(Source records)
====
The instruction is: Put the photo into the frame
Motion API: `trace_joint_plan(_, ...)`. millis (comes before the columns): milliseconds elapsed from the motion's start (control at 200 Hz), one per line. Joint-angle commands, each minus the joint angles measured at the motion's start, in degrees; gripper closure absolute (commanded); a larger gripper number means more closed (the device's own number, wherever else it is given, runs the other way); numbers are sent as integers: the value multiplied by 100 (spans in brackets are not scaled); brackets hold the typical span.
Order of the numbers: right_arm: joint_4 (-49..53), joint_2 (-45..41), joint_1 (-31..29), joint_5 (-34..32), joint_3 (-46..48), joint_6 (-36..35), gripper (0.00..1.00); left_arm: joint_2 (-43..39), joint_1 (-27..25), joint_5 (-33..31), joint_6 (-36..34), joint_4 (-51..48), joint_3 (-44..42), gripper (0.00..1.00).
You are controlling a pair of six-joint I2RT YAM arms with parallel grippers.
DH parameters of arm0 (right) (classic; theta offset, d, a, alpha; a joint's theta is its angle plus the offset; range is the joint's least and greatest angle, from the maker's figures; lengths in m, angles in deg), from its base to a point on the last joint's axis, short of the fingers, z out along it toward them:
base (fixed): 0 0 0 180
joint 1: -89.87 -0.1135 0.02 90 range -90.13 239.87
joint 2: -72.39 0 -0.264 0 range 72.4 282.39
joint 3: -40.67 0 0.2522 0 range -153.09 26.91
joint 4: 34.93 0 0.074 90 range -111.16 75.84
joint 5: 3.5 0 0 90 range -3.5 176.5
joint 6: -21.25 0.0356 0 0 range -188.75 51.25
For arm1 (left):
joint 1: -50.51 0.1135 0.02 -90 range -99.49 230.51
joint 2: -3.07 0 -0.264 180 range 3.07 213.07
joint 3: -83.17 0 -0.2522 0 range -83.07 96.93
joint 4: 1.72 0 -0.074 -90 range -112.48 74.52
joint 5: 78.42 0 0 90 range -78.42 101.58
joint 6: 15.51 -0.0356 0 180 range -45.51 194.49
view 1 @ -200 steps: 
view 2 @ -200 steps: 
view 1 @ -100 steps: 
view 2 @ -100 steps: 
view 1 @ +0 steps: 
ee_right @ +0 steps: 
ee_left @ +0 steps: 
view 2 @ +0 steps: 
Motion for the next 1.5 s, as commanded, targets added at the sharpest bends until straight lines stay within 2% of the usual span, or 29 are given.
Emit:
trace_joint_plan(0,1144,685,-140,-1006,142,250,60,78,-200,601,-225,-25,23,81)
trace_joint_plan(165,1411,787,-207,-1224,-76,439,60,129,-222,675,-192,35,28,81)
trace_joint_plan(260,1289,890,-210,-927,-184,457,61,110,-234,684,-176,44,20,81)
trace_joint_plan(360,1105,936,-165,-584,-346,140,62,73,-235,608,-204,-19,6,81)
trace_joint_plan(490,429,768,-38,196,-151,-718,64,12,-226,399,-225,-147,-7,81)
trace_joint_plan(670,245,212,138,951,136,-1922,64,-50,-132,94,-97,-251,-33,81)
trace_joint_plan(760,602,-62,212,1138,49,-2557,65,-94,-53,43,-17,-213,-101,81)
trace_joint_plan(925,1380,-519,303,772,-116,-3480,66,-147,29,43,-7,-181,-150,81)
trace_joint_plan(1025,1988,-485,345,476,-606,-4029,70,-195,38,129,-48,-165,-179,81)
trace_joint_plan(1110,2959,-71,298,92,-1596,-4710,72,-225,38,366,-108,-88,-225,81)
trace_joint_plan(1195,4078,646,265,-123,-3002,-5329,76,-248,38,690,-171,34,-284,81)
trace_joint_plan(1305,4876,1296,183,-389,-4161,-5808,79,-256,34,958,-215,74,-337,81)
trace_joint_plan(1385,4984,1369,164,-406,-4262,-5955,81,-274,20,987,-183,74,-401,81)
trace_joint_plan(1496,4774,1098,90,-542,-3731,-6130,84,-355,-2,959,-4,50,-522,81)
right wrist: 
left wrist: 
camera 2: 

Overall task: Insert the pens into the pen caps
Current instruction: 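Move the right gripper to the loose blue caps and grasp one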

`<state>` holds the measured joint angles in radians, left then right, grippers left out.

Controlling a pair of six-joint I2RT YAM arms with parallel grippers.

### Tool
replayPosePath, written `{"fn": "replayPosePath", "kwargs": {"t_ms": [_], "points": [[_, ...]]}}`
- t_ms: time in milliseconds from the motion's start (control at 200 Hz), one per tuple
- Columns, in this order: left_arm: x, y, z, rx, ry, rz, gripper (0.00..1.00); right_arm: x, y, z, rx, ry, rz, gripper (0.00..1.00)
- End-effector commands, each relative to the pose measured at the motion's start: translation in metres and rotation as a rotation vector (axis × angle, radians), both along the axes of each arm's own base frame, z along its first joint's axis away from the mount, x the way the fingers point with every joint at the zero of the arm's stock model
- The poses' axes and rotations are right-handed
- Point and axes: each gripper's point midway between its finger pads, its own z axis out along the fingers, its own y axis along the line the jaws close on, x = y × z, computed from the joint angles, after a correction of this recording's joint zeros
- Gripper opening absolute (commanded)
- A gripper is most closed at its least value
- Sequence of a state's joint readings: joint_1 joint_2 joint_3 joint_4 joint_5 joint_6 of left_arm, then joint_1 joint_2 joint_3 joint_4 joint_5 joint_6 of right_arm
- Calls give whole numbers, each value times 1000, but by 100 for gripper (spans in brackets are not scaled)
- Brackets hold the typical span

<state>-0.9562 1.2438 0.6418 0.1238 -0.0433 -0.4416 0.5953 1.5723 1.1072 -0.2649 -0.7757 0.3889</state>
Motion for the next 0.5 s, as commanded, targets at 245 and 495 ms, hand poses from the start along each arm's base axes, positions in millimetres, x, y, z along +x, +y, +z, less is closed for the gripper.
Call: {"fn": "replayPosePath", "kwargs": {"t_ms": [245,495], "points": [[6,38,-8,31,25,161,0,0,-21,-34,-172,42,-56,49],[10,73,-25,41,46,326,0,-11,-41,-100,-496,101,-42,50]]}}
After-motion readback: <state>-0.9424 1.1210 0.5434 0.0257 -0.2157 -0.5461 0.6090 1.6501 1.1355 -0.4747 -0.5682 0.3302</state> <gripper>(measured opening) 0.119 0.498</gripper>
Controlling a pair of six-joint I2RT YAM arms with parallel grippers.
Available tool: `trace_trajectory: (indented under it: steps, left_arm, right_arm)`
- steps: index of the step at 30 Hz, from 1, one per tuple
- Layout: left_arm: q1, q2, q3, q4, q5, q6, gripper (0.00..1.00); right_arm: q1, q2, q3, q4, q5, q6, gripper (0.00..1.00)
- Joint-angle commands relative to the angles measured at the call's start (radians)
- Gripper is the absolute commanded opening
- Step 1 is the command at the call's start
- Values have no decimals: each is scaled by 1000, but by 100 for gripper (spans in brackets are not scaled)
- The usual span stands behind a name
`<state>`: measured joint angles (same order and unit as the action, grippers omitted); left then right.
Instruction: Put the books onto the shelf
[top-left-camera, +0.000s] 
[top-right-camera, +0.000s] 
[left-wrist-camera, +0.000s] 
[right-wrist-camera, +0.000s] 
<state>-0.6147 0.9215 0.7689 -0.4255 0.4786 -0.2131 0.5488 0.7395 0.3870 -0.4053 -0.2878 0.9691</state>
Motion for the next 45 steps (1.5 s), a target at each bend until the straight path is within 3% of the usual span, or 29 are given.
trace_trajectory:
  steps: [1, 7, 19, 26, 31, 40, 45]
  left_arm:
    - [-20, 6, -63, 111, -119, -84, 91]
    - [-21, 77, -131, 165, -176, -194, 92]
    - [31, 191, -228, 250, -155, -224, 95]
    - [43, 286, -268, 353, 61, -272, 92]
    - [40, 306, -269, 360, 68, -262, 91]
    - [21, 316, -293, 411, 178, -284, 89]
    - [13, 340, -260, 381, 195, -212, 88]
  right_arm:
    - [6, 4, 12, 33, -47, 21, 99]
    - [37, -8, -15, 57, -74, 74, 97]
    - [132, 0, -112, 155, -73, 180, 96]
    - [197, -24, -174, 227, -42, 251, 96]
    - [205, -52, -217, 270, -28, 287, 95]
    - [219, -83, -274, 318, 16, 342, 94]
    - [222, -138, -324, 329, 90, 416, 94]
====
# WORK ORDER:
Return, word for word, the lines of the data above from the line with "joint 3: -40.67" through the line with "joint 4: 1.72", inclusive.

# TASK SOLUTION:
joint 3: -40.67 0 0.2522 0 range -153.09 26.91
joint 4: 34.93 0 0.074 90 range -111.16 75.84
joint 5: 3.5 0 0 90 range -3.5 176.5
joint 6: -21.25 0.0356 0 0 range -188.75 51.25
For arm1 (left):
joint 1: -50.51 0.1135 0.02 -90 range -99.49 230.51
joint 2: -3.07 0 -0.264 180 range 3.07 213.07
joint 3: -83.17 0 -0.2522 0 range -83.07 96.93
joint 4: 1.72 0 -0.074 -90 range -112.48 74.52

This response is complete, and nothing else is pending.